### Directions
Set down the data below exactly; pictures stay out.
Data Start Marker
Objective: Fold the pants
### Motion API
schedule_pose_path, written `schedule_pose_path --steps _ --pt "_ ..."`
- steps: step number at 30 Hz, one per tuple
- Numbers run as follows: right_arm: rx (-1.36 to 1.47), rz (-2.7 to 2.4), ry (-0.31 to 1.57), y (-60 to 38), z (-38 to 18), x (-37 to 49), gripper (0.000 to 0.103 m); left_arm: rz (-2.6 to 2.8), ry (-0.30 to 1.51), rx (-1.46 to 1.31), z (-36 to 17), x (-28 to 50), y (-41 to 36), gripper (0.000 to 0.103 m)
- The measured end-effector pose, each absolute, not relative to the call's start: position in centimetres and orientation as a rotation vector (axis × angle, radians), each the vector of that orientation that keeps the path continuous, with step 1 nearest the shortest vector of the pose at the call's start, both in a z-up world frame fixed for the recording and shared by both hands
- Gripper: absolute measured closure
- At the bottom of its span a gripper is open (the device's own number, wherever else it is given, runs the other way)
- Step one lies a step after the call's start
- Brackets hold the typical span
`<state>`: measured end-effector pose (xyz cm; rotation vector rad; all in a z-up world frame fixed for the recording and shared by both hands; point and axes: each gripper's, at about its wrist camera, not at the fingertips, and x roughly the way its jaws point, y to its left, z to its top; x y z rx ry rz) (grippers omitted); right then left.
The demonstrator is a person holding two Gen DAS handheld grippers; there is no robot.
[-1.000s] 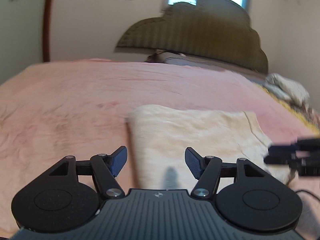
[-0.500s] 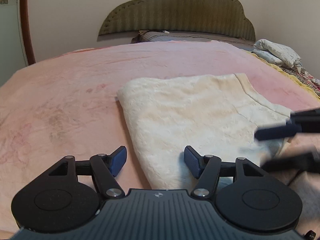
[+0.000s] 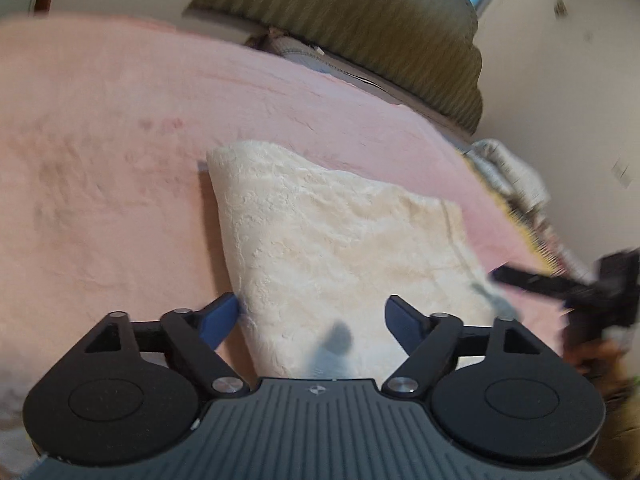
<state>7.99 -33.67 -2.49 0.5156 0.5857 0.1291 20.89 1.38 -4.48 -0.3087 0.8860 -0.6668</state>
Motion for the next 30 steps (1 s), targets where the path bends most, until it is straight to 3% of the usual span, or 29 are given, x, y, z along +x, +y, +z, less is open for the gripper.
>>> schedule_pose_path --steps 6,10,18,19,21,22,23,26,30 --pt "0.808 0.358 0.731 -38.4 -8.2 11.1 0.040 -0.859 1.072 -0.599 -8.2 24.9 3.7 0.017" --pt "0.828 0.515 0.768 -37.9 -8.8 13.8 0.038 -0.959 1.084 -0.628 -8.4 26.3 2.6 0.001" --pt "0.857 0.635 0.762 -36.9 -8.7 18.9 0.038 -0.968 1.029 -0.503 -8.3 26.3 -1.7 0.005" --pt "0.846 0.627 0.758 -36.6 -8.6 19.0 0.038 -0.957 1.015 -0.500 -8.3 26.0 -1.9 0.010" --pt "0.794 0.600 0.757 -35.9 -8.3 18.9 0.043 -0.909 0.996 -0.467 -8.2 25.6 -2.0 0.033" --pt "0.766 0.570 0.764 -35.6 -8.2 18.6 0.056 -0.864 0.997 -0.440 -8.2 25.5 -1.9 0.059" --pt "0.744 0.533 0.774 -35.2 -8.2 18.5 0.063 -0.827 1.000 -0.420 -8.2 25.4 -1.7 0.071" --pt "0.716 0.490 0.763 -34.3 -7.5 17.3 0.075 -0.817 0.950 -0.422 -7.4 24.5 -1.3 0.081" --pt "0.670 0.459 0.710 -32.8 -5.2 16.2 0.081 -0.820 0.799 -0.274 -4.0 22.4 -2.0 0.086"
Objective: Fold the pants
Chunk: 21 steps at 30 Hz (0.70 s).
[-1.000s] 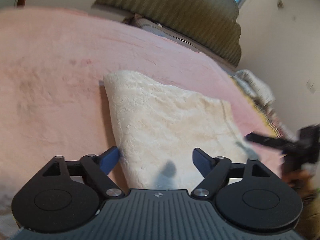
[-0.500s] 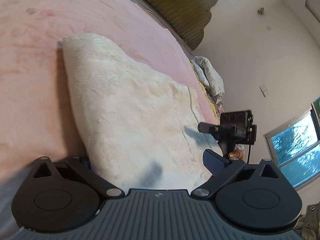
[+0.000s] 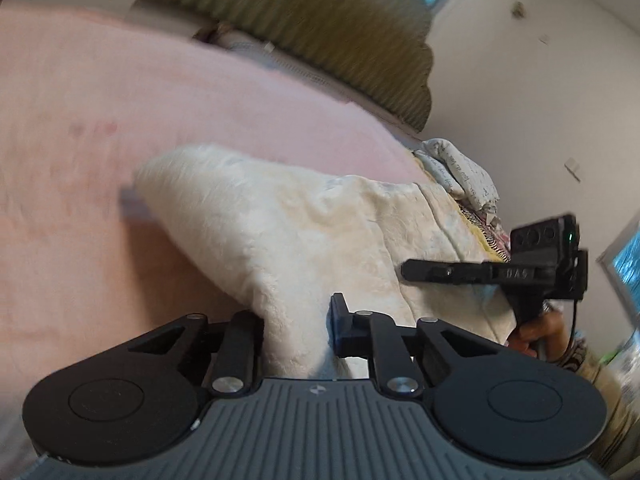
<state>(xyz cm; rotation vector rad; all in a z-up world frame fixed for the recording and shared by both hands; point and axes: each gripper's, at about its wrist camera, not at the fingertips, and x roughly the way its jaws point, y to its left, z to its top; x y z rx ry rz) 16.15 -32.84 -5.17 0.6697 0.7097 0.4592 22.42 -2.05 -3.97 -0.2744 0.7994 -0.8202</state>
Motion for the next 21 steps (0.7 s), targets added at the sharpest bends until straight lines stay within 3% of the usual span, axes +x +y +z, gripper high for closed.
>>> schedule_pose_path --steps 6,11,17,18,20,21 --pt "0.572 0.524 0.588 -30.9 0.1 17.9 0.081 -0.777 0.662 -0.212 1.0 24.5 0.6 0.084" --pt "0.535 0.573 0.522 -28.9 3.0 25.1 0.081 -0.685 0.616 -0.109 3.9 30.2 2.3 0.079" --pt "0.601 0.534 0.591 -27.9 -0.4 34.7 0.080 -0.560 0.753 -0.152 0.2 38.1 4.6 0.074" --pt "0.616 0.525 0.628 -27.7 -1.5 35.8 0.078 -0.538 0.805 -0.161 -1.2 39.1 4.9 0.073" --pt "0.604 0.454 0.734 -27.3 -4.1 37.4 0.070 -0.490 0.896 -0.170 -4.0 40.6 5.7 0.054" --pt "0.583 0.401 0.800 -27.0 -5.3 37.9 0.059 -0.488 0.882 -0.198 -4.6 40.8 6.4 0.054"
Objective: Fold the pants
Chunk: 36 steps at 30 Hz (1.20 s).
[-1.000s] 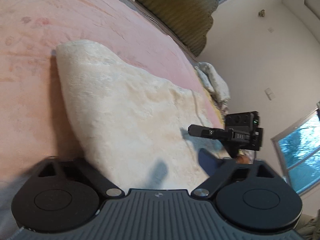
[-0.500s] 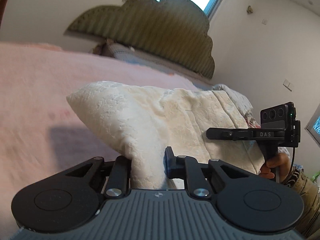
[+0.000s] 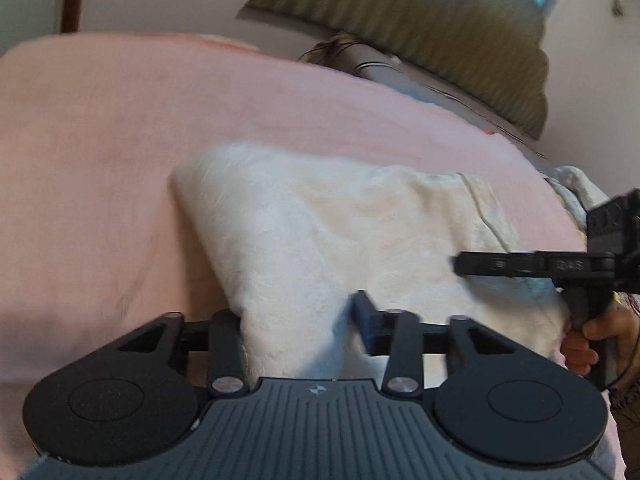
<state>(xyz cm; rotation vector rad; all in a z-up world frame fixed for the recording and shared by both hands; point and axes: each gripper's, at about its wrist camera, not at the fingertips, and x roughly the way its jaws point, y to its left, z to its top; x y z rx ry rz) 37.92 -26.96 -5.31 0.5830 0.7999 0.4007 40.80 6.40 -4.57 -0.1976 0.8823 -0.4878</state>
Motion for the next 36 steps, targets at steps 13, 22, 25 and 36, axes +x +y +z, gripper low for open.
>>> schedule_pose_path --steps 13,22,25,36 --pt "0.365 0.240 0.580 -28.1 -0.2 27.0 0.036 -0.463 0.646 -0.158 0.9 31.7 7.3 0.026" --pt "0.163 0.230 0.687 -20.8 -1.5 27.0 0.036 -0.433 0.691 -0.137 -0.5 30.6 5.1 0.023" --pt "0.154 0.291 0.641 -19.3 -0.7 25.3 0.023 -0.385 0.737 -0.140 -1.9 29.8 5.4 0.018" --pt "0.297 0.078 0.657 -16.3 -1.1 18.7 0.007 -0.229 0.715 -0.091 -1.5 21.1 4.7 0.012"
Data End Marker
### Task response
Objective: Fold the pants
### Motion API
schedule_pose_path, written `schedule_pose_path --steps _ --pt "_ ..."`
- steps: step number at 30 Hz, one per tuple
- Numbers run as follows: right_arm: rx (-1.36 to 1.47), rz (-2.7 to 2.4), ry (-0.31 to 1.57), y (-60 to 38), z (-38 to 18), x (-37 to 49), gripper (0.000 to 0.103 m); left_arm: rz (-2.6 to 2.8), ry (-0.30 to 1.51), rx (-1.46 to 1.31), z (-36 to 17), x (-28 to 50), y (-41 to 36), gripper (0.000 to 0.103 m)
- The measured end-effector pose, each absolute, not relative to the call's start: position in centimetres and orientation as a rotation vector (axis × angle, radians), each the vector of that orientation that keeps the path continuous, with step 1 nearest the shortest vector of the pose at the call's start, both in a z-up world frame fixed for the recording and shared by both hands
- Gripper: absolute measured closure
- At the bottom of its span a gripper is open (the device's own number, wherever else it is given, runs the other way)
- Step one lies a step after the call's start
- Brackets hold the typical span
`<state>`: measured end-effector pose (xyz cm; rotation vector rad; all in a z-up world frame fixed for the recording and shared by both hands; point and axes: each gripper's, at about its wrist camera, not at the fingertips, and x roughly the way its jaws point, y to its left, z to its top; x y z rx ry rz) (grippers omitted); right then left.
The demonstrator is a person holding two Gen DAS handheld grippers; there is no robot.
[-1.000s] 
[-0.500s] 
[+0.000s] 
<state>7.99 -33.67 -2.49 0.5156 0.5857 0.1291 20.89 1.38 -4.48 -0.3087 0.8860 -0.6668</state>
Motion for the next 30 steps (1 s), targets where the path bends most, until it is straight to 3% of the usual span, or 29 are given, x, y, z along +x, +y, +z, less is open for the gripper.
>>> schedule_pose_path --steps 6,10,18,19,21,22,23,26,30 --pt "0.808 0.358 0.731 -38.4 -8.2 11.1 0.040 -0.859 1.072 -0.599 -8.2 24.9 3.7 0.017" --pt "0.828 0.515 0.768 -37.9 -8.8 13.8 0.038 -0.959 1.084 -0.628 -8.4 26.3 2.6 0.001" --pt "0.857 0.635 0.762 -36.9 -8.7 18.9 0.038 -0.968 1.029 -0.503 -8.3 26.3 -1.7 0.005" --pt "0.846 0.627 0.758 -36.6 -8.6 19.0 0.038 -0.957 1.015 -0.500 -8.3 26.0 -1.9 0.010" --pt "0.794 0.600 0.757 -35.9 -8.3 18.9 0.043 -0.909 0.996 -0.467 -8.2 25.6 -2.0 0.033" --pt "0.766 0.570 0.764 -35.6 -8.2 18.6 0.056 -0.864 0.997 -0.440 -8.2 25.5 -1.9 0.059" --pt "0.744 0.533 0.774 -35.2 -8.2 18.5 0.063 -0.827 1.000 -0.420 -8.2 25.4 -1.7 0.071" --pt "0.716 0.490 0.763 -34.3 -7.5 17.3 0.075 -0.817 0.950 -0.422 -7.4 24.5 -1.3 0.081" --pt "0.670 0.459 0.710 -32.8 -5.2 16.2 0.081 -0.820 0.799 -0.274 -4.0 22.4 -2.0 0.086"
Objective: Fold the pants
Chunk: 21 steps at 30 Hz (0.70 s).
[-1.000s] 
[-0.500s] 
[+0.000s] 
<state>(xyz cm; rotation vector rad; all in a z-up world frame fixed for the recording and shared by both hands; point and axes: each gripper's, at about its wrist camera, not at the fingertips, and x roughly the way its jaws point, y to its left, z to its top; x y z rx ry rz) 16.15 -32.84 -5.17 0.6697 0.7097 0.4592 22.42 -2.05 -3.97 -0.2744 0.7994 -0.8202</state>
Motion for the next 21 steps (0.7 s), targets added at the sharpest bends until straight lines stay within 3% of the usual span, axes +x +y +z, gripper high for closed.
>>> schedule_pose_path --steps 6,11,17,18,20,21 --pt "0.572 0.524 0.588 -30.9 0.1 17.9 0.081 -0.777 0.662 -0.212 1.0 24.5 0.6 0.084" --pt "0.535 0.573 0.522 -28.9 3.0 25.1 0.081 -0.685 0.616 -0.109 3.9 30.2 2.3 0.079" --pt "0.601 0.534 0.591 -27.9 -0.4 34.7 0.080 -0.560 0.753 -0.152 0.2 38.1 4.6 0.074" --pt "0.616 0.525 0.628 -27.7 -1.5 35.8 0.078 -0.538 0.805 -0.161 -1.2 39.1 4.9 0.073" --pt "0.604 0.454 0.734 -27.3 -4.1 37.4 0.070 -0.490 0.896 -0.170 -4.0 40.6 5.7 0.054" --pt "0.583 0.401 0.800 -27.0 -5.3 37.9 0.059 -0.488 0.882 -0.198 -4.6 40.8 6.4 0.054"
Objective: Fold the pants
Chunk: 36 steps at 30 Hz (1.20 s).
[-1.000s] 
[-0.500s] 
[+0.000s] 
<state>(xyz cm; rotation vector rad; all in a z-up world frame fixed for the recording and shared by both hands; point and axes: each gripper's, at about its wrist camera, not at the fingertips, and x roughly the way its jaws point, y to its left, z to its top; x y z rx ry rz) 37.92 -26.96 -5.31 0.5830 0.7999 0.4007 40.80 6.40 -4.57 -0.1976 0.8823 -0.4878</state>
Motion for the next 36 steps, targets at steps 13, 22, 25 and 36, axes +x +y +z, gripper low for open.
>>> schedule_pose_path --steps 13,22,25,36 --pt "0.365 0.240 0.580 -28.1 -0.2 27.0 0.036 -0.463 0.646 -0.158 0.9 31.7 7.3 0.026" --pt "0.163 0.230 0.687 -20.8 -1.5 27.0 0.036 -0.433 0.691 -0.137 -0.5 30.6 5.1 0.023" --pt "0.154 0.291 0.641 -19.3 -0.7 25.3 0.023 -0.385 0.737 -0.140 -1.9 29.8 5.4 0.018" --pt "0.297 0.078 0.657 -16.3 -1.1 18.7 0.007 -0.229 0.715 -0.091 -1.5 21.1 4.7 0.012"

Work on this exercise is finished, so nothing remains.